> [EXERCISE BRIEF]: The listing that follows should be reproduced exactly, line for line.

> [DATASET EXCERPT]:

•••••

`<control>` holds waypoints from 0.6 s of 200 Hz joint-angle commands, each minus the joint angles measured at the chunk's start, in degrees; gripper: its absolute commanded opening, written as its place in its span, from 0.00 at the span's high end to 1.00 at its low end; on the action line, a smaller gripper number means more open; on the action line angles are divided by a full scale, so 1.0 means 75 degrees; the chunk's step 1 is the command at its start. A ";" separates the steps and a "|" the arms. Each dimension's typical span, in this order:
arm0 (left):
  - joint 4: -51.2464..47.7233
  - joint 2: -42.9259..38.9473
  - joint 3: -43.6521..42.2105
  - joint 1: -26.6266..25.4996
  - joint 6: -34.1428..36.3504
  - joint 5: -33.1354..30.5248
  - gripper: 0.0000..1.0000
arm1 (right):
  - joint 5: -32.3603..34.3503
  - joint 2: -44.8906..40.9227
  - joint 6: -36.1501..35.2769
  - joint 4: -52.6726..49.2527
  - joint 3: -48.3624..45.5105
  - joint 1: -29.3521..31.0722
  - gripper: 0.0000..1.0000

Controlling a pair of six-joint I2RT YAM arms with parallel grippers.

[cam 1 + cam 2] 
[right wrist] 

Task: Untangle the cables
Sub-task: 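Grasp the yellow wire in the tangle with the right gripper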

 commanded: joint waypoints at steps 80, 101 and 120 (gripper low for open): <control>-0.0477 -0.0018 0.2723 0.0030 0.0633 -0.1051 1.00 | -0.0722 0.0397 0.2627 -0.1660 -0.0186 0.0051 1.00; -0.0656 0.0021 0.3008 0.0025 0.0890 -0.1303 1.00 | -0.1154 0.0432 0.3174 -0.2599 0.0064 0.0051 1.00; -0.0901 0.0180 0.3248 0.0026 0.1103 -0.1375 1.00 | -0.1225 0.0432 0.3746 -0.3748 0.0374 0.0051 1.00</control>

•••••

> [TASK RESPONSE]:
`<control>` holds waypoints from 0.6 s of 200 Hz joint-angle commands, each minus the joint angles measured at the chunk's start, in degrees; gripper: its absolute commanded opening, written as its place in its span, from 0.00 at the span's high end to 1.00 at its low end; on the action line, a smaller gripper number means more open; on the action line angles are divided by a full scale, so 1.0 means 75 degrees; the chunk's step 1 is the command at its start. A ";" separates the steps and a "|" the arms. Each dimension's typical span, in this order:
arm0 (left):
  - joint 4: -51.2464..47.7233
  - joint 2: -42.9259..38.9473
  - joint 3: -43.6521..42.2105
  - joint 1: -26.6266..25.4996
  - joint 6: -34.1428..36.3504
  - joint 5: -33.1354..30.5248
  - gripper: 0.0000..1.0000
arm1 (right):
  - joint 5: -32.3603..34.3503
  - joint 2: -44.8906..40.9227
  - joint 6: -36.1501..35.2769
  - joint 4: -52.6726..49.2527
  - joint 3: -48.3624..45.5105
  - joint 1: -29.3521..31.0722
  - gripper: 0.0000..1.0000

Controlling a pair of six-joint I2RT YAM arms with parallel grippers.

[cam 1 + cam 2] 
[right wrist] 

Task: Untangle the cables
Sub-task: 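Grasp the yellow wire in the tangle with the right gripper
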
 commanded: joint waypoints at steps 80, 101 and 120 (gripper low for open): <control>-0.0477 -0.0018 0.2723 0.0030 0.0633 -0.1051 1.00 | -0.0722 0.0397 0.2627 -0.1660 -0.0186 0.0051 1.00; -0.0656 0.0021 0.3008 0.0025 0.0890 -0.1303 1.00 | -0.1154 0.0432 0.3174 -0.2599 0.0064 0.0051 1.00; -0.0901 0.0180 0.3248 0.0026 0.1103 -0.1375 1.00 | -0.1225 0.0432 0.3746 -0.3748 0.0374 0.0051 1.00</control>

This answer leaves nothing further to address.